The other day I was on a call with my brother and his family. What-a-heck-is-that-hair, greeted my sister-in-law. I'm always full of surprises, I said, and I liked my own answer. I'm sure I’m repeating that to my 91 year-log-grandpa when he sees me at our very Catholic Easter gathering which turns out to be his birthday too, this year. Will he still love me, will he still accept me. The other day as I walked in a random Lisbon neighborhood I heard a woman sharing with another woman something about voting for the Portuguese party that goes by the name EnOUgh (you know, the fun Wilders meets Trump organization.) These people tend to express themselves in a permanent state of indignation - enough is enough vibes - and the women kept repeating that: vote for EnOUgh, vote for EnOUgh almost as a guerrilla motto. As I was turning the corner I looked back to see what type of person was expressing support for that type of political organization. Her eyes met mine. She was staring at me in the distance: yes, I'm visible now. Out of the blue one of my nieces woke me up from these recollections with a question. Auntie, how many books have you published? Now, that took me by surprise. My brother corrected her: it's articles. She said, yes, articles, I said many. I realized that my brother told my nieces that I'm a writer, which surprised me for some reason. But out of all the names I use to define what I do (content creator, cross-channel storyteller, copywriter, content wizard, multi-passionate creative,) writer is possibly the most simple and the most accurate term. He reminded me of something important that I want to act on now. The book. It's time. Am I ready to work on it. Am I ready to be part of this community again.

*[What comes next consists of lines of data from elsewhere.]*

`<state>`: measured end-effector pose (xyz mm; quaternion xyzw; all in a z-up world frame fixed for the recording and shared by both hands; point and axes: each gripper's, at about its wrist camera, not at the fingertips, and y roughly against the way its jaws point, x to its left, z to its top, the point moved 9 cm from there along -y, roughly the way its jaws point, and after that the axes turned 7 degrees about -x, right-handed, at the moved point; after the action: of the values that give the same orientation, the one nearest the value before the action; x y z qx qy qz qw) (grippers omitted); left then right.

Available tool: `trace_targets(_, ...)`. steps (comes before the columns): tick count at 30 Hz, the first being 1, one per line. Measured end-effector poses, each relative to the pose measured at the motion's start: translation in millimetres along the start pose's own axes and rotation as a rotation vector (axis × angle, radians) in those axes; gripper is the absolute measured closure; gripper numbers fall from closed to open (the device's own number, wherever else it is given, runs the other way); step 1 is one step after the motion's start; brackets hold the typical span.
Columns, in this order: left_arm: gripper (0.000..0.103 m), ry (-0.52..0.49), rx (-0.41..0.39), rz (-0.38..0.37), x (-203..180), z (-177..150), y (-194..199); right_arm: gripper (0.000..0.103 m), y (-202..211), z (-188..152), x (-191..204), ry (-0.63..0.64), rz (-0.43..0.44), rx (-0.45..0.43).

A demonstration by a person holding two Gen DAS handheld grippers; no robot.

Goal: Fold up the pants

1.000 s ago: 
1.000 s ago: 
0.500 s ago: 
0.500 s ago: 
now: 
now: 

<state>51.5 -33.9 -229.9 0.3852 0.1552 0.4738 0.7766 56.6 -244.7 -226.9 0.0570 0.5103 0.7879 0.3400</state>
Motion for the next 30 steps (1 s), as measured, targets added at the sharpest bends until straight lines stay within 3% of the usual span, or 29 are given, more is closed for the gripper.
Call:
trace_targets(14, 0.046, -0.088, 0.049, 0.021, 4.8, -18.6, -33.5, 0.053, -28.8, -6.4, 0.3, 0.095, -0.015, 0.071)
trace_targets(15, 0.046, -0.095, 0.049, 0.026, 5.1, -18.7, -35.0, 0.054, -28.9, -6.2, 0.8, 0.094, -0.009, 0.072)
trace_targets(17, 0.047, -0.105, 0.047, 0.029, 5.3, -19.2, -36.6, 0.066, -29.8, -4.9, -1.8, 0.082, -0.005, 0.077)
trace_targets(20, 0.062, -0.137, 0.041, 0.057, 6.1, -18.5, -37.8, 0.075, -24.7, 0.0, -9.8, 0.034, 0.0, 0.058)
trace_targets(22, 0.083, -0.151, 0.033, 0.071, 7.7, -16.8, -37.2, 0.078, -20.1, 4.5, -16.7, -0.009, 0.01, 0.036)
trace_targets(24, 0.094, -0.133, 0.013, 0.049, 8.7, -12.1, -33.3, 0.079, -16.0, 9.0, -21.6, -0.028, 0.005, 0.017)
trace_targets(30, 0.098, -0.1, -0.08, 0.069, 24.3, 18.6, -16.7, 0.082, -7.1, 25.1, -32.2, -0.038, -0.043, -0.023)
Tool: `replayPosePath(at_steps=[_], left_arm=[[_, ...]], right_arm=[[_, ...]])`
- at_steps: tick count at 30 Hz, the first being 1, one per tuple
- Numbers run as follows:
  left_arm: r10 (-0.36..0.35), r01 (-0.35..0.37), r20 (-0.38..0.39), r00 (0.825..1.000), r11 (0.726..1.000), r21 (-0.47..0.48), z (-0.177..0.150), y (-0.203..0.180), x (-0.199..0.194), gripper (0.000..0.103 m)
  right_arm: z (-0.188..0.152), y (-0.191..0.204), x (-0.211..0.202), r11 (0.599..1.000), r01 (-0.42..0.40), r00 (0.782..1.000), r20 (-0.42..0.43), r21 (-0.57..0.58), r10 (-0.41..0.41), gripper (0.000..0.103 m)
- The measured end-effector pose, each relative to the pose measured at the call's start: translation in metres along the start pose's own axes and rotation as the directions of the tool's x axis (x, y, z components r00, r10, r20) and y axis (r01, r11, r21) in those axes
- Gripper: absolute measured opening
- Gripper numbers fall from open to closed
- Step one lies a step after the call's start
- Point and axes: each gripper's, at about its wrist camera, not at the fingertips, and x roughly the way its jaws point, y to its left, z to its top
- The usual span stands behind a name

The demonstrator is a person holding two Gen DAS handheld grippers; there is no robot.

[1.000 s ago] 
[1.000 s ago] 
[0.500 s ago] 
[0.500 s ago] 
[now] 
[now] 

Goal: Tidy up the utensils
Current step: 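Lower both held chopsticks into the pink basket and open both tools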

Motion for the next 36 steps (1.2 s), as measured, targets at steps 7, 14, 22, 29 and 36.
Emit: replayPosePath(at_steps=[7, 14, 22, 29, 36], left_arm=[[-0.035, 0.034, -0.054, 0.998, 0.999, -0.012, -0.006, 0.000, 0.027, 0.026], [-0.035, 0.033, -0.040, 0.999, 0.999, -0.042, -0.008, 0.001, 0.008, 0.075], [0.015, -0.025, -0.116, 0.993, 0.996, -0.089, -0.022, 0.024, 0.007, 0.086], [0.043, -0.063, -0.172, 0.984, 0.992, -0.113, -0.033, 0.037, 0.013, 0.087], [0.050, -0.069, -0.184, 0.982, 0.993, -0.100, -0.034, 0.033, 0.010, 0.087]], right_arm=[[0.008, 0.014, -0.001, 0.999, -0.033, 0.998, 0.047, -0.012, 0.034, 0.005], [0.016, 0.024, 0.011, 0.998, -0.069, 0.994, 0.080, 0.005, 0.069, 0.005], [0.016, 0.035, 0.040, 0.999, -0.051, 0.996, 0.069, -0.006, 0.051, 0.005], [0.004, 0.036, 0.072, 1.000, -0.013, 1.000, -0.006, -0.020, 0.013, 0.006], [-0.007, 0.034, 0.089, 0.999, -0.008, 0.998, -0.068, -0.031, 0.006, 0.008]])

It's time, it's time, it's time.
Also: first tattoo it’s always a Pandora’s box. You will never stop now. (Believe me. Started merely 2 years ago. Have 5 of them already. Always thinking about the next.)
Every single time you write, it seems you are writing about me, about a part of my life and about my past experiences. And it’s not only because we’re both Portuguese and know our people’s and city’s reality all too well, but rather more because you seem to live the same struggles, have the same kind of challenges, think about the same issues. I too have suffered the questions of others who, by loving me, didn’t exactly do right by me. I stopped long ago: didn’t attend theatre school’s auditions and instead went for the “traditional” way. And look where it got me. I still don’t know what I’m doing, I’m still figuring it out, I’m still searching for meaning. Keep on writing, dear Ana. For YOU ARE indeed a writer. And a very good one at that.